Song by Sajid–Wajid (composer) and Rahat Fateh Ali Khan and Shreya Ghoshal (performer)

from the album Dabangg
- Language: Hindi
- Released: 20 August 2010
- Recorded: 2010
- Genre: Feature film soundtrack, Qawwali
- Length: 6:00
- Label: T-Series
- Composer: Sajid–Wajid
- Lyricist: Faiz Anwar

= Tere Mast Mast Do Nain =

Song from the film Dabangg

"Tere Mast Mast Do Nain" is a song from the Hindi film Dabangg starring Salman Khan and Sonakshi Sinha, directed by Abhinav Kashyap. The song was released as a part of the film's soundtrack album on 20 August 2010. The music was composed by Sajid–Wajid and sung by Rahat Fateh Ali Khan and Shreya Ghoshal. The choreography is by Mahesh Limaye. The song is set in a busy marketplace. Chulbul Pandey (Salman Khan) is trying to impress Rajo (Sonakshi Sinha). The Tere Mast Mast Do Nain song starts when Chulbul Pandey finds that he is in love with Raj.
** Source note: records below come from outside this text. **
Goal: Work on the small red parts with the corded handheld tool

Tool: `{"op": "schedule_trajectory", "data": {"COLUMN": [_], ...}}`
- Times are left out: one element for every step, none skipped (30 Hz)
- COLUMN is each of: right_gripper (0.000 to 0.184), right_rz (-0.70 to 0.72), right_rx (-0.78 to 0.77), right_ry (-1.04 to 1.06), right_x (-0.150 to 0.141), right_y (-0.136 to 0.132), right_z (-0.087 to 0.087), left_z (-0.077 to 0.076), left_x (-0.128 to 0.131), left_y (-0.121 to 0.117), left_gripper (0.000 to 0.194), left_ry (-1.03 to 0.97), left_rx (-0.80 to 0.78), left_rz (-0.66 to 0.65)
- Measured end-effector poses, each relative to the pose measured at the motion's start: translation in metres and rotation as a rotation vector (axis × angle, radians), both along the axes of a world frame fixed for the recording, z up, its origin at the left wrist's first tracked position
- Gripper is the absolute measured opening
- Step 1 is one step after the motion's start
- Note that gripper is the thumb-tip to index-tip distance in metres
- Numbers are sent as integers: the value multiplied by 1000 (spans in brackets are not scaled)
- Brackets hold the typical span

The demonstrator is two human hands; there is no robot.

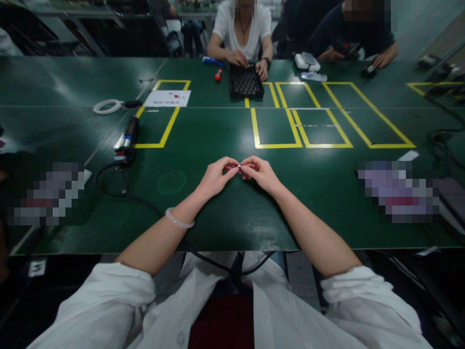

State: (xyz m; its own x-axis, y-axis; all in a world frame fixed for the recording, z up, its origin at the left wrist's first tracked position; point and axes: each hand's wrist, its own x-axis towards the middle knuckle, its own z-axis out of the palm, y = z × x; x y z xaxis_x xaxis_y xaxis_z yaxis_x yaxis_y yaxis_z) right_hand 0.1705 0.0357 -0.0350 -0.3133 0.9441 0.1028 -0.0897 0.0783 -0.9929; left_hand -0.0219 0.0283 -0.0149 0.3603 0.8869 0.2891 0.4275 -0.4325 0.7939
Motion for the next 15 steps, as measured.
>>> {"op": "schedule_trajectory", "data": {"right_gripper": [40,40,40,40,39,39,39,39,39,39,38,38,38,38,39], "right_rz": [1,1,-1,-3,-2,-1,0,2,3,4,5,6,8,10,11], "right_rx": [-1,0,2,5,7,7,6,5,5,6,8,9,9,9,8], "right_ry": [3,5,5,3,0,-5,-9,-14,-19,-22,-27,-32,-36,-40,-42], "right_x": [0,1,1,1,1,2,2,2,2,2,2,2,2,2,2], "right_y": [0,1,1,2,3,3,4,4,4,4,4,3,3,2,2], "right_z": [0,-1,-1,-2,-3,-4,-5,-5,-5,-5,-5,-4,-4,-3,-2], "left_z": [0,0,1,1,1,1,1,1,1,1,2,2,2,2,3], "left_x": [0,1,1,2,2,3,3,3,3,3,3,3,3,3,3], "left_y": [0,0,0,-1,-1,-1,-2,-2,-2,-2,-2,-2,-2,-2,-2], "left_gripper": [24,25,26,27,28,29,29,29,29,28,28,27,27,26,26], "left_ry": [-13,-25,-36,-42,-47,-50,-52,-54,-56,-58,-60,-61,-61,-59,-57], "left_rx": [-9,-14,-16,-19,-20,-22,-22,-22,-21,-20,-19,-19,-20,-22,-22], "left_rz": [-2,-6,-12,-17,-21,-24,-25,-26,-26,-25,-24,-23,-20,-17,-15]}}
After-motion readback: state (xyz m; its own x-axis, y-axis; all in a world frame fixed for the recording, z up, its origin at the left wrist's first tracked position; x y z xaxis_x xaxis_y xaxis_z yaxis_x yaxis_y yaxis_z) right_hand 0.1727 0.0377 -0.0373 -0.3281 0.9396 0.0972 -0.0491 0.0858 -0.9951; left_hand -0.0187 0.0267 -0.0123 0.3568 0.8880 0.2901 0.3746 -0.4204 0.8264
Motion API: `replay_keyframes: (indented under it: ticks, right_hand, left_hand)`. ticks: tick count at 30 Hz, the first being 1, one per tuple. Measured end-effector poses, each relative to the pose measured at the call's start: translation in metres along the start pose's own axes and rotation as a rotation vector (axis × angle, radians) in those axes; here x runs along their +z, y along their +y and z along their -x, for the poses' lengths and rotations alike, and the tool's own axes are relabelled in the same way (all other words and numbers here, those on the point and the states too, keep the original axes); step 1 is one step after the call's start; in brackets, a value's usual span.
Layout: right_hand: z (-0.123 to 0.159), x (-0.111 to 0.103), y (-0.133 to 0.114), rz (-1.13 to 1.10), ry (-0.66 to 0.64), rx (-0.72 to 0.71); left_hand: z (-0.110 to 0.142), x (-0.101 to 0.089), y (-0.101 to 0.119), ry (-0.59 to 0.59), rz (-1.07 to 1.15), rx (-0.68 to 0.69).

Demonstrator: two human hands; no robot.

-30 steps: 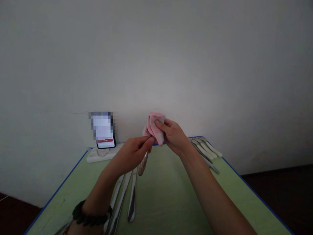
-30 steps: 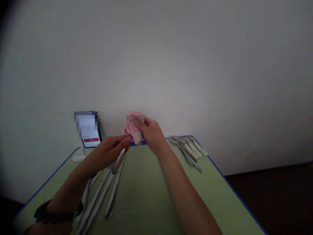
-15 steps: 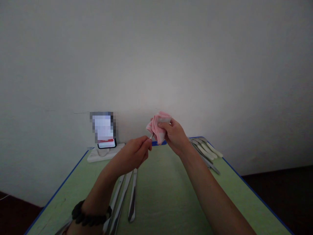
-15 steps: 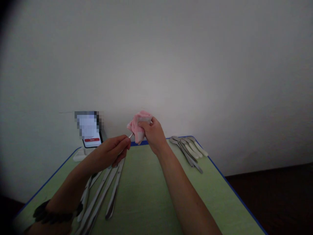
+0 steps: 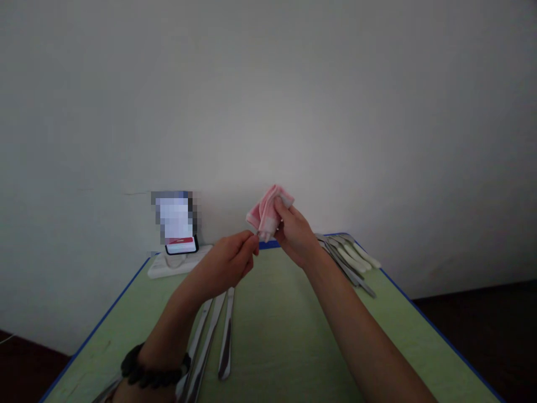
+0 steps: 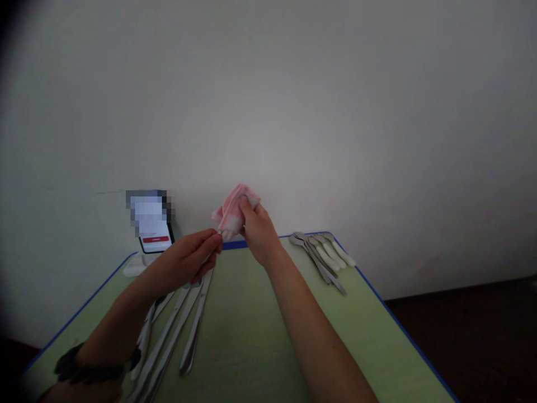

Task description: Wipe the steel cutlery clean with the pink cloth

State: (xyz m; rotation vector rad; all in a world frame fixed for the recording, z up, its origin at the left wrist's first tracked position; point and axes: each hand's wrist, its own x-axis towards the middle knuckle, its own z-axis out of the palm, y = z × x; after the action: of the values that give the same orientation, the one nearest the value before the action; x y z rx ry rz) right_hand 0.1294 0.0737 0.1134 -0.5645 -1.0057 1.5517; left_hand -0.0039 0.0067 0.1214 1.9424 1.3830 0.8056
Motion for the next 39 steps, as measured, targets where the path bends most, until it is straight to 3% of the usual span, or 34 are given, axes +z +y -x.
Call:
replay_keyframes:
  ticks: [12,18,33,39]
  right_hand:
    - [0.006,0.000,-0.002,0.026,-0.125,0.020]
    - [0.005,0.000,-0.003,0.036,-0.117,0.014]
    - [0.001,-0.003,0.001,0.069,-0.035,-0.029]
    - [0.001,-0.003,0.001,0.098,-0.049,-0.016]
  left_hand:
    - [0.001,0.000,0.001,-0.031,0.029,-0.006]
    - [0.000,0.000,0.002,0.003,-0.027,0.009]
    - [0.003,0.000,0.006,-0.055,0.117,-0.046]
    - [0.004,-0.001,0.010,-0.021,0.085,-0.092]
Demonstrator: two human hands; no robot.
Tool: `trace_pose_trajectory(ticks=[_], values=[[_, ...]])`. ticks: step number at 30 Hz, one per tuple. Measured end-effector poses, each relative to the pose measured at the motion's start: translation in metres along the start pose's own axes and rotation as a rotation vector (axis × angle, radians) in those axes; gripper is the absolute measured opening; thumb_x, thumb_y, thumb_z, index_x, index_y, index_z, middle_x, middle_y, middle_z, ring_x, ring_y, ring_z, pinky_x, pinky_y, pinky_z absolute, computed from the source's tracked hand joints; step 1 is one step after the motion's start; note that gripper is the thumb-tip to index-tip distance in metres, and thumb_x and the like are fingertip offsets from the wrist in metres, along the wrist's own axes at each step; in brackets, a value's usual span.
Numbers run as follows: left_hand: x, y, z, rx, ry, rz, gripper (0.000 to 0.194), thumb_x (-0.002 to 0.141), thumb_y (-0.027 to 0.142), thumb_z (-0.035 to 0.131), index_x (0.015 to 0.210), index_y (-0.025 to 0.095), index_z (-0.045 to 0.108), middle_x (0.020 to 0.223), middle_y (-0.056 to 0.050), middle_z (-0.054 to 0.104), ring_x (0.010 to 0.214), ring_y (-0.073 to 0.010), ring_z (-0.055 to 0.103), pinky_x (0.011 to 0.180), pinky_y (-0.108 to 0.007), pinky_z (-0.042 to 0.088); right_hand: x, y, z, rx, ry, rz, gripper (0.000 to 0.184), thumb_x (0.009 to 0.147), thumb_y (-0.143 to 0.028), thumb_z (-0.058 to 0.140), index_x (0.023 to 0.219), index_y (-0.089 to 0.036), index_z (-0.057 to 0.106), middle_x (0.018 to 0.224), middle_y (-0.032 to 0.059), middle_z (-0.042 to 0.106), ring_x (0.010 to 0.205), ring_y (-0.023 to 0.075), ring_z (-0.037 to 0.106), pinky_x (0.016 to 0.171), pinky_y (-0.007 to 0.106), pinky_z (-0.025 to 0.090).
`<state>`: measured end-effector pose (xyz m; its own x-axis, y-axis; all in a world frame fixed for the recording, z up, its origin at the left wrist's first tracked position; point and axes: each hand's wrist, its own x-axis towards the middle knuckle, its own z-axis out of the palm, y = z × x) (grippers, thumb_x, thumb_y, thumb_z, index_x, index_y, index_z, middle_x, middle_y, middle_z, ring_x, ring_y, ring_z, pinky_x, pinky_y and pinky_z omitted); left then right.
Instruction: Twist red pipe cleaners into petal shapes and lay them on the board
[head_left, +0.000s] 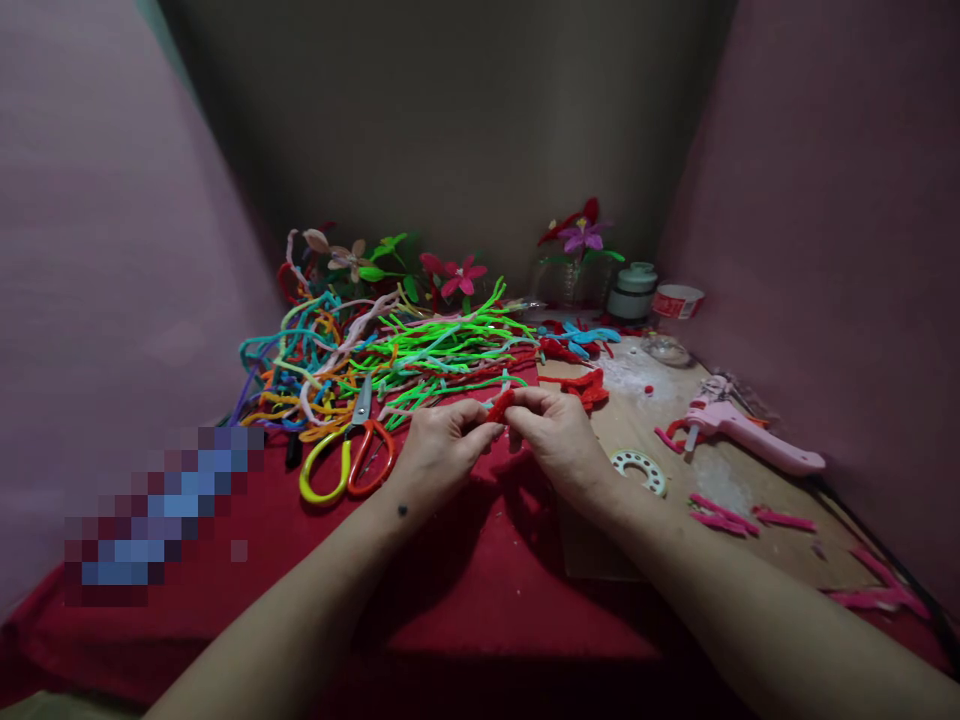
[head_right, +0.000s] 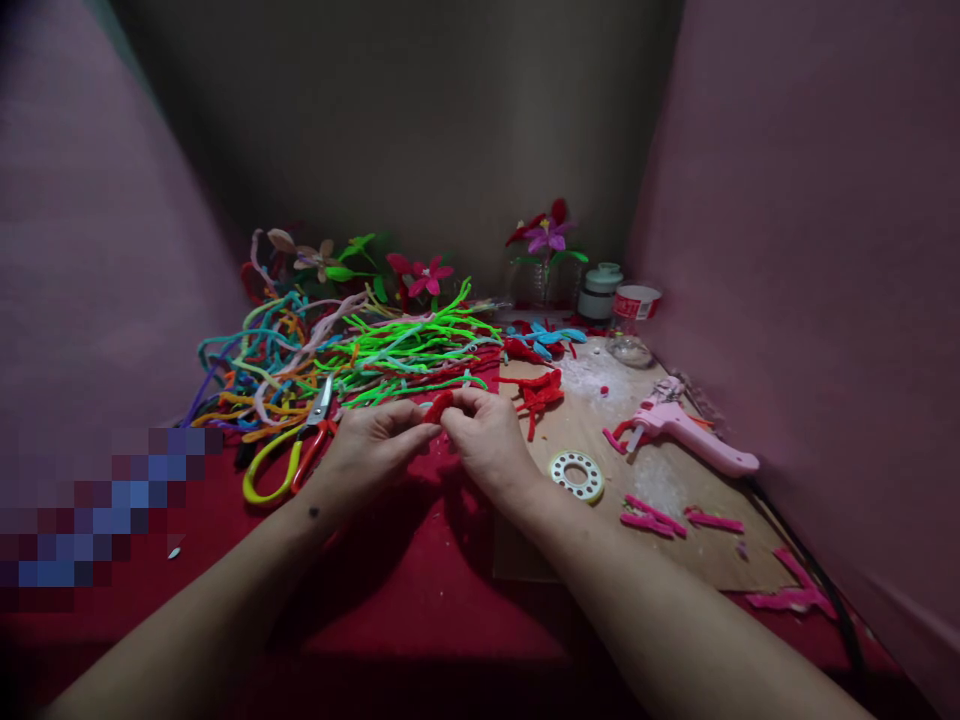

==Awards and nominations==
- Winner BIG Star Entertainment Awards Best Singer (2010) – Rahat Fateh Ali Khan
- Winner Mirchi Music Award for Male Vocalist of The Year (2010) – Rahat Fateh Ali Khan
- Winner Mirchi Music Award for Music Composer of The Year (2010) – Sajid–Wajid
- Nominated Mirchi Music Award for Song of The Year (2010)
- Nominated Mirchi Music Award for Lyricist of The Year (2010) – Faiz Anwar
- Winner 2011 IIFA Awards Best Male Vocalist (2011)
- Winner Apsara Award for Best Playback Singer (2011)

==Sequel==
In the movie Dabangg 2 (2012), this song has a sequel entitled "Dagabaaz Re".

In the film Jai Ho (2014), another similar song entitled "Tere Naina Maar Hi Daalenge" also composed by Sajid–Wajid and sung by Shaan and Shreya Ghoshal was picturised on Salman Khan and Daisy Shah.